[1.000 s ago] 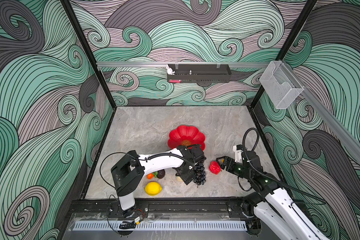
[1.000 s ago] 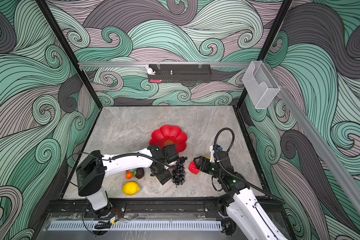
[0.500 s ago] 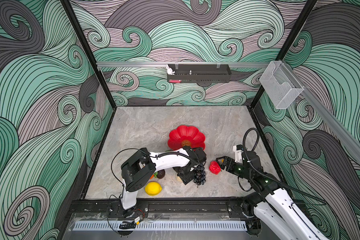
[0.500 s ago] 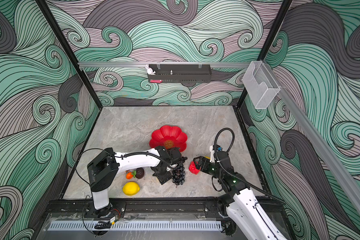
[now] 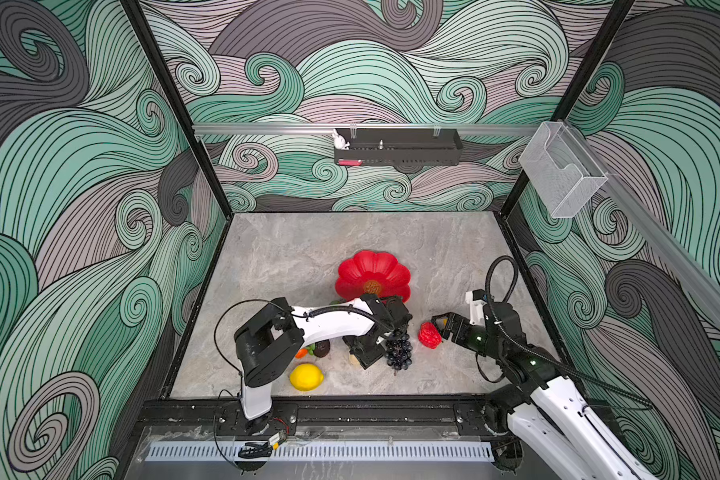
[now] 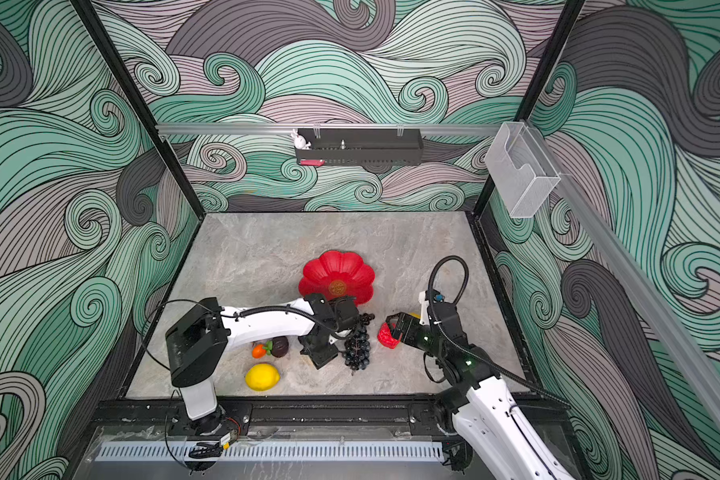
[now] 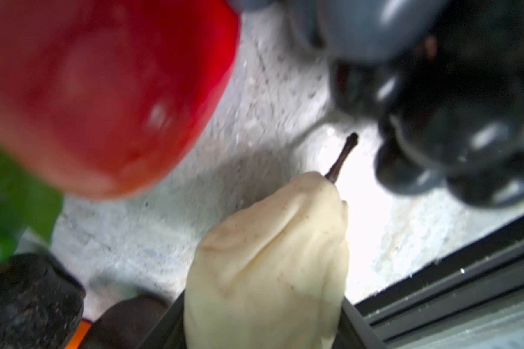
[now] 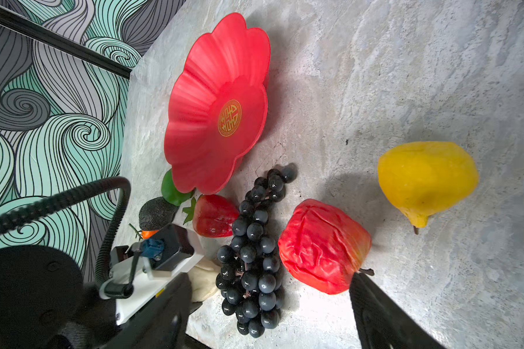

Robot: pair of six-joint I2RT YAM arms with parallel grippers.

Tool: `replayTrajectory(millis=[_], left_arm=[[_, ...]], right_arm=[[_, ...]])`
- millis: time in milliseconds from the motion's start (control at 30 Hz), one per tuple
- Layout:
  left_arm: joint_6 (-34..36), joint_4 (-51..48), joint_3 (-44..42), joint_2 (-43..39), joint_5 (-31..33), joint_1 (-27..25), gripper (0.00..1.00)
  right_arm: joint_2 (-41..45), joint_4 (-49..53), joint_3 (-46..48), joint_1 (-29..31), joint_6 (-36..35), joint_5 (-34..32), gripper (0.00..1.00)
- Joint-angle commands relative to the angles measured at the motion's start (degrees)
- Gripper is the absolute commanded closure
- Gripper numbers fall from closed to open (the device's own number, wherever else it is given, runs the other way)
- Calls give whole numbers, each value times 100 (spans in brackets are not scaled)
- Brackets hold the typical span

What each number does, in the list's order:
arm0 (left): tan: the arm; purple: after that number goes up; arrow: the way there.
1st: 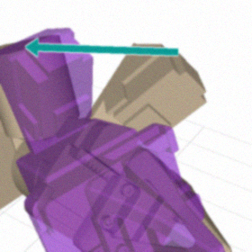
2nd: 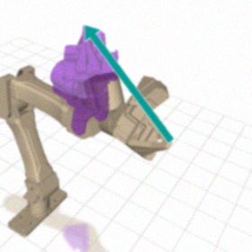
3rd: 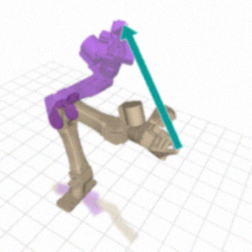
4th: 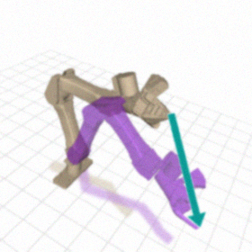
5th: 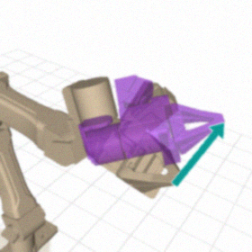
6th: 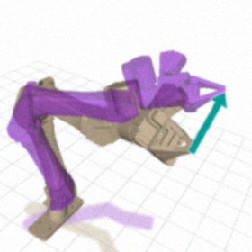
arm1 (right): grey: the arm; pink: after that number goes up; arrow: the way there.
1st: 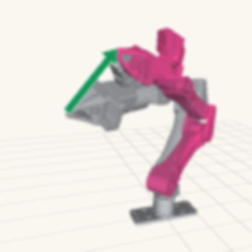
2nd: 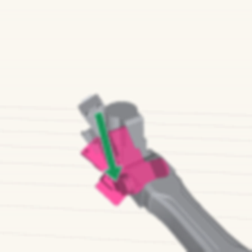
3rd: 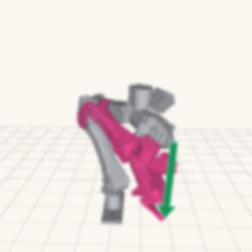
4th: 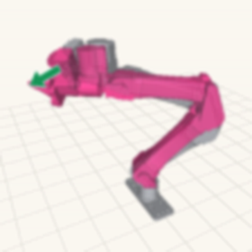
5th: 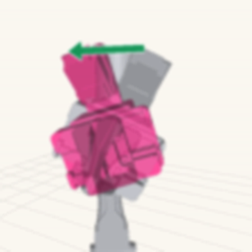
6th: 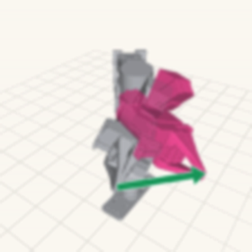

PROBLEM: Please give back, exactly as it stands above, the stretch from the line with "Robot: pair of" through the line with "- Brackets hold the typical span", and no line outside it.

EXERCISE RESULT:
Robot: pair of six-joint I2RT YAM arms with parallel grippers.

Tool: `replayTrajectory(millis=[_], left_arm=[[_, ...]], right_arm=[[_, ...]])`
- millis: time in milliseconds from the motion's start (control at 30 Hz), one per tuple
- Layout:
  left_arm: joint_6 (-34..36), joint_4 (-51..48), joint_3 (-44..42), joint_2 (-43..39), joint_5 (-31..33), joint_1 (-27..25), gripper (0.00..1.00)
  right_arm: joint_2 (-41..45), joint_4 (-49..53), joint_3 (-46..48), joint_1 (-29..31), joint_6 (-36..35), joint_5 (-34..32), gripper (0.00..1.00)
- Joint-angle commands relative to the angles measured at the motion's start (degrees)
- Gripper is the absolute commanded closure
- Gripper numbers fall from closed to open (the device's own number, wherever else it is given, runs the other way)
- Calls give whole numbers, each value times 100 (spans in brackets are not scaled)
- Brackets hold the typical span

This exercise has now been fully answered.